Thursday, April 08, 2010

Good, Cheap Tunnel Bags

Here's my $2 tunnel bags.  Get some velcro strips from Home Depot (thanks to Lynn S.  for this tip.)  Fill some kitty litter bottles with sand or water and you are good to go.  I was thinking of spending $100 for a commercial set but these seem just as good for home use.

Driving to the End of Contacts

I saw yesterday, that Wyatt really need work on driving to the end of contacts.  He is fine if I am beside or ahead of him but tends to stop early when I am behind him.  This has been a real problem in NADAC Chances when there is a contact with the line behind or at the contact.  I got out some targets but he only did well with the big white ones so back to the drawing board with big, white targets fading out to clear and smaller ones and different colors. 

Sunday, April 04, 2010

Stress

I am little frustrated with Wyatt and obedience.  He learns so quickly and does SO well at home and class yet we can not Q at a trial.  Yesterday, he did not sit once for heeling in open and novice and froze on both recalls and went down on his out of sight sit.  He did go down once for a sit when I gave a second command but that did not help for the rest of the novice class.  I thought I would try it.  I think I have been a little misguided in my focus, which has been at tweaking stuff he has been failing on in the ring.  The real issue is stress. He know how to do everything quite well.  More ideas on that in my next entry.

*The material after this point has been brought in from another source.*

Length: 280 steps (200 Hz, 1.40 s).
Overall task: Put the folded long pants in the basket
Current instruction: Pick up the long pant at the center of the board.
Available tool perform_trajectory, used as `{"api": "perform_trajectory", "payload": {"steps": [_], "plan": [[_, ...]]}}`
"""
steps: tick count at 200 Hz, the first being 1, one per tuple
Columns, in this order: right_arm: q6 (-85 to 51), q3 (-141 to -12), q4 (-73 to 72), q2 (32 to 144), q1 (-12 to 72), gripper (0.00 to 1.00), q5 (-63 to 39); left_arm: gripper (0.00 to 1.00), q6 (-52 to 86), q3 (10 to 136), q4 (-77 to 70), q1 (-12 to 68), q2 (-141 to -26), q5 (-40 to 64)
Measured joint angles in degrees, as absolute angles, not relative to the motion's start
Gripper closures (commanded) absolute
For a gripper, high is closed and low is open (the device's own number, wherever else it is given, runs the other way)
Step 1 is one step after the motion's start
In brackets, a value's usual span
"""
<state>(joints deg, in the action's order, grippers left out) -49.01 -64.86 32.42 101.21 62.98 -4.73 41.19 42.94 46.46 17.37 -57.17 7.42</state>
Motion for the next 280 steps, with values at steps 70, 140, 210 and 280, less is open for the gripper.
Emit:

Patriot did very well.  He is a much more confident dog than Wyatt.  But he is much harder to train and still does not do a great drop and is not very motivated to retrieve.  But he had a very nice novice run with a 185.  He did a down when I said sit on the long sit so I had to quickly get him back up and touched his collar so I lost 3 points there somewhere. 

Patriot and Wyatt went charging out of an open gate when we got home and Patriot got injured, probably by running into something.  He is OK but spend the night at the animal hospital. It was a on the bottom of his chest.